また、狭隙空間37dの距離H15は、予め設定された閾値距離HS以下に設定されている(本実施形態では、距離H15は2mmである)ため、狭隙空間37dにおける空気の流れF52の風速が増大する。
よって、風速が増大した空気の流れF52が狭隙空間37dを通って、用紙Pの搬送方向上流側から下流側に(図11の右側から左側に)向けて流れるため、記録ヘッド34へ向けて流れる空気の風速が減少しない。その結果、空気の流れF52から分かれた空気の流れF53が記録ヘッド34と搬送ベルト32との間の空間に吹き込み、記録ヘッド34による印刷品質に影響を与える恐れがある。
<第2比較形態>
次に、図12を参照して、第2比較形態について説明する。図12は、図2に示す板状部材、及び、ガイド部材の第2比較形態に係る構成を示す図である。第2比較形態は、板状部材351eの下方に形成された溝と、板状部材352の下方に形成された溝とが連通されて溝334eとなっている点で、第1実施形態に係る溝334と相違する。第2比較形態に係る板状部材351e、352eは、図3、図7に示す第1実施形態に係る板状部材351、352と同一の構成を有するため、その説明を省略する。
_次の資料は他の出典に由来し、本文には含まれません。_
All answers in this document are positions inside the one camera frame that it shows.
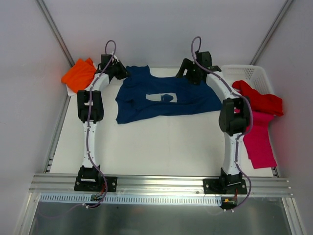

第2比較形態に係るガイド部材332eは、板状部材351eの下方に形成された溝334eが、板状部材352の下方に形成された溝334eと連通されている点で、第1実施形態に係る溝334と相違している。図10に示すように、貫通孔335e1は、板状部材351eの直下に形成された貫通孔335eであり、貫通孔335e2は、板状部材352eの直下に形成された貫通孔335eである。
第2比較形態において、用紙Pの先端(図12では左側端)が貫通孔335e2の直上近傍に位置する場合の狭隙空間371e、372eにおける空気の流れについて説明する。狭隙空間371eは、搬送ベルト32の上面と、板状部材351eとの間に形成される空間である。狭隙空間372eは、搬送ベルト32の上面と、板状部材352eとの間に形成される空間である。また、狭隙空間371eは、狭隙空間372eに対して用紙Pの搬送方向の上流側(図12では右側)に位置する。距離H16は、狭隙空間371eの上下方向の距離である。距離H26は、狭隙空間372eの上下方向の距離である。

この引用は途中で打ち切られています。